The proposed Gold Coast Islamic College, to house 60 students at Chisholm Rd, Carrara, made headlines late last year when hundreds of protesters stormed the city's council chambers shouting Australian slogans while boom boxes blared out Oz rock classics.
The project has attracted more than 1000 objections, with only 67 written submissions in support of the school, even though Mayor Ron Clarke said it was just as important to cater for the needs of minority groups as for the masses.
Despite the immense power of Cold Chisel and Australian Crawl singles boom boxed up to 11, the council approved the school.
Bits and pieces have been turning up in local media since then, but nothing terribly substantial.
The free local Gold Coast Sun [not online] has been fairly neutral on the topic, sticking to straight, regular, reporting on developments. Hooray for you, Ed Earl, reporter worthy of the title.

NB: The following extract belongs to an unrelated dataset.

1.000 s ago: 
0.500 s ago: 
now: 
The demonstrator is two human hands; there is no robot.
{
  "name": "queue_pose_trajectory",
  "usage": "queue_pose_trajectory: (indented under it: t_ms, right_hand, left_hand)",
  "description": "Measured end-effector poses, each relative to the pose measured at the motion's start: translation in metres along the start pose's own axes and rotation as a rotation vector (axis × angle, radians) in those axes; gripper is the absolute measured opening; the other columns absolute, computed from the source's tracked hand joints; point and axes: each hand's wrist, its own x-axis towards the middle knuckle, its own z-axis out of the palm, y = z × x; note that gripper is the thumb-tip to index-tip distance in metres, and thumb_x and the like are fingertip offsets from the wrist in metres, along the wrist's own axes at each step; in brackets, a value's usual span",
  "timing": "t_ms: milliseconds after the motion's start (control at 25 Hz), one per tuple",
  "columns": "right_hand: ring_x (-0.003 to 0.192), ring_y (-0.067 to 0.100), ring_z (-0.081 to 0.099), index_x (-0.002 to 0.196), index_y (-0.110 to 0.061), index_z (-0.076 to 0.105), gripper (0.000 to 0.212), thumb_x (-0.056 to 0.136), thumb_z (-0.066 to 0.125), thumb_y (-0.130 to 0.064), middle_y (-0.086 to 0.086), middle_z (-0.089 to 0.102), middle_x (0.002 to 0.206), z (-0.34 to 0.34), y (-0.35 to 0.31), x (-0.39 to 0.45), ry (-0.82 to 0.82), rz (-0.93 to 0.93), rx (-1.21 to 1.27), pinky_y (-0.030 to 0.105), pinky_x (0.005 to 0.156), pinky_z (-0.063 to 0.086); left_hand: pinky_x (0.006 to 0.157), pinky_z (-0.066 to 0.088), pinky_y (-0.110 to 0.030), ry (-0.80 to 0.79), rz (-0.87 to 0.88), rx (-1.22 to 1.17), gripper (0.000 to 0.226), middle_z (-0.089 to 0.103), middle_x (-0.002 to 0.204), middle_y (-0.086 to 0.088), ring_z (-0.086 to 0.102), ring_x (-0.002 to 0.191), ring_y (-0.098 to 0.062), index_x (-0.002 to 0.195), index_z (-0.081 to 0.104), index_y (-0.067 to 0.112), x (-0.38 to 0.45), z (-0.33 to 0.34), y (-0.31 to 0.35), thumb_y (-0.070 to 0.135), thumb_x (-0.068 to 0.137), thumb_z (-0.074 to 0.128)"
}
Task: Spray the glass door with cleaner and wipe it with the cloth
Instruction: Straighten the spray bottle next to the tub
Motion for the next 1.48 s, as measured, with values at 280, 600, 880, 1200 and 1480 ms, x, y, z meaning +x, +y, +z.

This week, Ed reports that council planners are imposing conditions on the school, seeing as how it's being built in a residential area. A lot like the school not a stone's throw from my house. In a residential area. With residents and houses, and not factories and office buildings and shopping centres.
Unfortunately, Ed doesn't spell out all of the conditions, but they appear to include:
the college also had to give up 30 percent of its land and was forced to build a 200m footpath just to get a green light.
None of which tells us very much. Other conditions are operating conditions which will effect the school's capacity to function like other schools:
These conditions include restricting operating hours to between 8am and 3.05pm, as well as a requirement for council to be given 30 days notice for every after-school function.
No after school care, then. Or after school detention. Or parent-teacher nights. Or after school sports training. Or school plays or fetes or school dances or P and C meetings or band practice or on-site professional development. Or any of the other things schools routinely do in residential areas.
Council planning boss Ted Shepherd conceded the conditions placed on the Islamic school - relating to hours of operation - were not applicable for every school on the Coast.
According to Keysar Trad they're not applicable for any other school on the Coast.
Cr Shepherd said the conditions were introduced because it was in a residential area, and religion did not play a part.
So it's all above board and perfectly reasonable.
The school, given a green light from the Gold Coast City Council in February, was the subject of a series of protests after some Carrara residents claimed it would put them at risk of terrorism.
Out of school hours terrorism in residential areas is just not acceptable. We already have enough to deal with, what with Lamington drives and 3.30pm tennis lessons.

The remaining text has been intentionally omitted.